→ Exercise data

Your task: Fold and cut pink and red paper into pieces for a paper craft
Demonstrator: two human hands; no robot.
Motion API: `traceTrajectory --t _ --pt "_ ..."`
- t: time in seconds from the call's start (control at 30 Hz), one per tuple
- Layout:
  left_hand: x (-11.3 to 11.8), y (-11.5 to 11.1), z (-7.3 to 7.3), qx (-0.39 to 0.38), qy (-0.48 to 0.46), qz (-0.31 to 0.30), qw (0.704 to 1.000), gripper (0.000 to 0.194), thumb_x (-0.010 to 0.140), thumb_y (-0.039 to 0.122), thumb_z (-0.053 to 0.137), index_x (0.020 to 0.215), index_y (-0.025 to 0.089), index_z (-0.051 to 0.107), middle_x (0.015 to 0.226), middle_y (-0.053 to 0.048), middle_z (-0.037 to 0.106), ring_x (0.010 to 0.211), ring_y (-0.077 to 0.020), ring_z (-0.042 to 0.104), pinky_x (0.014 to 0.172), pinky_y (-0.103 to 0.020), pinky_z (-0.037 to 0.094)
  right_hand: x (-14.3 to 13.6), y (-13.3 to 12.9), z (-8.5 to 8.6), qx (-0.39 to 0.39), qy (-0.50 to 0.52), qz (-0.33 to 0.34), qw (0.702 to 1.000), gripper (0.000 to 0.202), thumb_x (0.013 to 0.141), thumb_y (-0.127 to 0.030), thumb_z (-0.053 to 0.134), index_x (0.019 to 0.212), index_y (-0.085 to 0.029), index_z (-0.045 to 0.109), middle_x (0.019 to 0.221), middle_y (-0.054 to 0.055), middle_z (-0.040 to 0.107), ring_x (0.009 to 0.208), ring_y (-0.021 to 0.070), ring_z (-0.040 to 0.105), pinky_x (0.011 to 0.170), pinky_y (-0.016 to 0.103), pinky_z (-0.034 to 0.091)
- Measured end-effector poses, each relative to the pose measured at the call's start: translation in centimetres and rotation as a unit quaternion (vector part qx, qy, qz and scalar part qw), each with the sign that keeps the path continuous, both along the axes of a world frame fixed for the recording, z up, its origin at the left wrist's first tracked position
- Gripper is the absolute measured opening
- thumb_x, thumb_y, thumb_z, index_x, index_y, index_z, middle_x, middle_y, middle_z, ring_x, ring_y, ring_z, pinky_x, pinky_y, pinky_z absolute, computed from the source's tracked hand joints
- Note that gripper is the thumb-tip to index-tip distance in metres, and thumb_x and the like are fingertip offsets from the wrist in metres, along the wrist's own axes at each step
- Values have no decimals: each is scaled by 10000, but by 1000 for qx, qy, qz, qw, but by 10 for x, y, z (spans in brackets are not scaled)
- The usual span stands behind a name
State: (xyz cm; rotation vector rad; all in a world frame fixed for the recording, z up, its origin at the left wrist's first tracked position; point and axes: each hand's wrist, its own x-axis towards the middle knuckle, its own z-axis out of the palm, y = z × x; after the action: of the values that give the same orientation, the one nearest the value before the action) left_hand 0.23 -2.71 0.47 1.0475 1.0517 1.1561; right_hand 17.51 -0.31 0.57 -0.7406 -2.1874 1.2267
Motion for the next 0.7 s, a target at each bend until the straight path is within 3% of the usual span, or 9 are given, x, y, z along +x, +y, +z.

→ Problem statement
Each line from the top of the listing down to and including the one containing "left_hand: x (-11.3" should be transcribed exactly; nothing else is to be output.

→ Answer to the exercise
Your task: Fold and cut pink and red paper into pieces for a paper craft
Demonstrator: two human hands; no robot.
Motion API: `traceTrajectory --t _ --pt "_ ..."`
- t: time in seconds from the call's start (control at 30 Hz), one per tuple
- Layout:
  left_hand: x (-11.3 to 11.8), y (-11.5 to 11.1), z (-7.3 to 7.3), qx (-0.39 to 0.38), qy (-0.48 to 0.46), qz (-0.31 to 0.30), qw (0.704 to 1.000), gripper (0.000 to 0.194), thumb_x (-0.010 to 0.140), thumb_y (-0.039 to 0.122), thumb_z (-0.053 to 0.137), index_x (0.020 to 0.215), index_y (-0.025 to 0.089), index_z (-0.051 to 0.107), middle_x (0.015 to 0.226), middle_y (-0.053 to 0.048), middle_z (-0.037 to 0.106), ring_x (0.010 to 0.211), ring_y (-0.077 to 0.020), ring_z (-0.042 to 0.104), pinky_x (0.014 to 0.172), pinky_y (-0.103 to 0.020), pinky_z (-0.037 to 0.094)

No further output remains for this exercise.